Journal of Clinical Oncology, Vol 19, Issue 9
(May), 2001: 2517-2526
© 2001 American Society for Clinical Oncology
Health Outcomes After External-Beam Radiation Therapy for Clinically Localized Prostate Cancer: Results From the Prostate Cancer Outcomes Study
By A. S. Hamilton,
J. L. Stanford,
F. D. Gilliland,
P. C. Albertsen,
R. A. Stephenson,
R. M. Hoffman,
J. W. Eley,
L. C. Harlan,
A. L. Potosky
From the Keck School of Medicine of the University of Southern California, Department of Preventive Medicine, Los Angeles, CA; Fred Hutchinson Cancer Research Center, Seattle, WA; Division of Urology, University of Connecticut Health Center, Farmington, CT; Division of Urology, University of Utah School of Medicine, Salt Lake City, UT; Medicine Service, Department of Veterans Affairs Medical Center and New Mexico Tumor Registry, Albuquerque, NM; Georgia Center for Cancer Statistics, Rollins School of Public Health, Emory University, Atlanta, GA; and Applied Research Program, National Cancer Institute, Bethesda, MD.
Address reprint requests to Ann S. Hamilton, PhD, Keck School of Medicine of the University of Southern California, Department of Preventive Medicine, 1441 Eastlake Ave, Room 3427, MC 9175, Los Angeles, CA 90089-9175; email: ahamilt{at}hsc.usc.edu
PURPOSE: Studies reporting effects of radiotherapy for prostate cancer on sexual, bowel, and urinary function have been conducted primarily in referral centers or academic institutions. Effects of external-beam radiotherapy for prostate cancer among a population-based cohort were assessed.
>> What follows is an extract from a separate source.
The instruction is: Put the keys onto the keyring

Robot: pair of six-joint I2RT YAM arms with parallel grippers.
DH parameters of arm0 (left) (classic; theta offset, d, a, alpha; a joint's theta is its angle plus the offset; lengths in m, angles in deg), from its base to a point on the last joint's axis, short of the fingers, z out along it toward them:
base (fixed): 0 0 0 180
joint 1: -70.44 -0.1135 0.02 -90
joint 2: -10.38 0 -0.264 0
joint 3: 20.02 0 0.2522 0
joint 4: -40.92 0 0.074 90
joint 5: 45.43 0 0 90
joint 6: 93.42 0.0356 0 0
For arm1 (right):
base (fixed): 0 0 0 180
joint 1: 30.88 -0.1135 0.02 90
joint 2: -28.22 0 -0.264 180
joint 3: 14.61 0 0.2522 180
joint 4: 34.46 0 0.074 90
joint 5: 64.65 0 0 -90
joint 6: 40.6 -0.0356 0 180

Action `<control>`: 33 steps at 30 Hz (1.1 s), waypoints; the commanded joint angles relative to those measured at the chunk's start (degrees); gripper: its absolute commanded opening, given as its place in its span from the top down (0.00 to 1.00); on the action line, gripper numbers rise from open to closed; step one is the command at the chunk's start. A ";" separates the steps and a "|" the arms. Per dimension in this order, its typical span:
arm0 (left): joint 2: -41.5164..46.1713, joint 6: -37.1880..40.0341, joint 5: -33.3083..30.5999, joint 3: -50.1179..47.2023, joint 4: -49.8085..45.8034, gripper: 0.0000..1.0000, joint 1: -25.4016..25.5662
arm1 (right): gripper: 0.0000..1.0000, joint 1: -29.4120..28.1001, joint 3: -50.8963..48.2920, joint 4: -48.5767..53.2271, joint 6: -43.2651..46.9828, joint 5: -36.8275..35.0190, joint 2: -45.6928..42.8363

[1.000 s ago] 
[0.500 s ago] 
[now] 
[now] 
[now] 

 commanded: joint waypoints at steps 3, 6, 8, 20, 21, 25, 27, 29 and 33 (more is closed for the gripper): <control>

PATIENTS AND METHODS: The study population included 497 white, Hispanic, and African-American men with localized prostate cancer from six US cancer registries who were diagnosed between October 1, 1994, and October 31, 1995, and treated initially with external-beam radiotherapy. They were interviewed at regular intervals, and medical records were reviewed. Distributions of responses for bowel-, urinary-, and sexual-related functions at 6, 12, and 24 months after diagnosis and adjusted mean composite change scores for each domain were analyzed.
RESULTS: Declines of 28.9% in the sexual function score and 5.4% in the bowel function score occurred by 24 months, whereas at this time, the urinary function score was relatively unchanged. A total of 43% of those who were potent before diagnosis became impotent after 24 months. More than two thirds of the men were satisfied with their treatment and would make the same decision again.
CONCLUSION: Sexual function was the most adversely affected quality-of-life domain, with problems continuing to increase between 12 and 24 months. Bowel function problems increased at 6 months, with partial resolution observed by 24 months. Despite the side effects, satisfaction with therapy was high. These results are representative of men in community practice settings and may be of assistance to men and to clinicians when making treatment decisions.